U.S. EPA adds former National Metal Converters site to the Superfund National Priorities list.
The U.S. Environmental Protection Agency (EPA) is adding 12 sites that it says pose public health and environmental risks to the National Priorities List (NPL) for cleanup under the Superfund program.
Among the 12 sites is a 36-acre parcel in Leeds, Maine, that hosted a scrap recycling company from 1969 to 1984.
According to the EPA's summary of the site’s condition, “Between 1969 and 1984, scrap metal recovery processes took place, performed by a series of site operators. Junk automobiles were shredded onsite, where nonrecyclable material, known as auto fluff, was stockpiled.”

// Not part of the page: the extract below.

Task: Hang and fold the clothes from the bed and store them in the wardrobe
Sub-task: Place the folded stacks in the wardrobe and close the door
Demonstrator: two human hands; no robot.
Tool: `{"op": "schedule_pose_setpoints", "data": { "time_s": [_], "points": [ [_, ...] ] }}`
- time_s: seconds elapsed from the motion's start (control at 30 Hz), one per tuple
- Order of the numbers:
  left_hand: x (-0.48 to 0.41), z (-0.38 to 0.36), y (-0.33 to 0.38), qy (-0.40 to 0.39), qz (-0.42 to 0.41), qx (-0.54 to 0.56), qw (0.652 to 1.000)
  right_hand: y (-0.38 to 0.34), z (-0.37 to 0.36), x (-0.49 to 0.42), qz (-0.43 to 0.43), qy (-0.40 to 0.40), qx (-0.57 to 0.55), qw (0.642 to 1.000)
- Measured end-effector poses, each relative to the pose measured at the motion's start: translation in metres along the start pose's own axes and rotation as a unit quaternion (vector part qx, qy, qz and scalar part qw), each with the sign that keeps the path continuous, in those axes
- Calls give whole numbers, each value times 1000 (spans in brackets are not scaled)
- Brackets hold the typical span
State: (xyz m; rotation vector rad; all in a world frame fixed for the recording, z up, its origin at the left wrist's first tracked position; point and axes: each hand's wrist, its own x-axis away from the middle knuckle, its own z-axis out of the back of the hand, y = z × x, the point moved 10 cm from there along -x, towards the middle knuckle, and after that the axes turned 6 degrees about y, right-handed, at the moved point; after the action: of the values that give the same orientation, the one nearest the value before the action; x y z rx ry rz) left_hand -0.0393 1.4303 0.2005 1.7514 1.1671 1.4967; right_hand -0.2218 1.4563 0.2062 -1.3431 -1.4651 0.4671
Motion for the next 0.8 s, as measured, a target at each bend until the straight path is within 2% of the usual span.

Regarding the hazards, EPA says, “The approximately 40,000 cubic yards of auto fluff waste present at the site are fully exposed and uncontained. Gasoline and other fluids from junk cars were dumped directly onto the ground and as many as 100 drums were staged along the tree line in the southern part of the site. The Leeds Fire Department has responded to numerous fires at the site. The site is currently inactive and unoccupied, and appears to have remained abandoned since operations ceased in 1984.”
Hazardous substances found at the site, according to EPA, include polychorinated biphenyls (PCBs), volatile organic compounds (VOCs), tetrachloroethene (PCE), trichloroethene (TCE) and metals (arsenic, cadmium, chromium and lead).
A 2011 Maine Department of Environmental Protection document lists the Maine Central Railroad (now known as Pan Am Railways) as the owner of the property and National Metal Converters Inc. as the company that leased the land and ran an auto shredder from 1969 to 1976.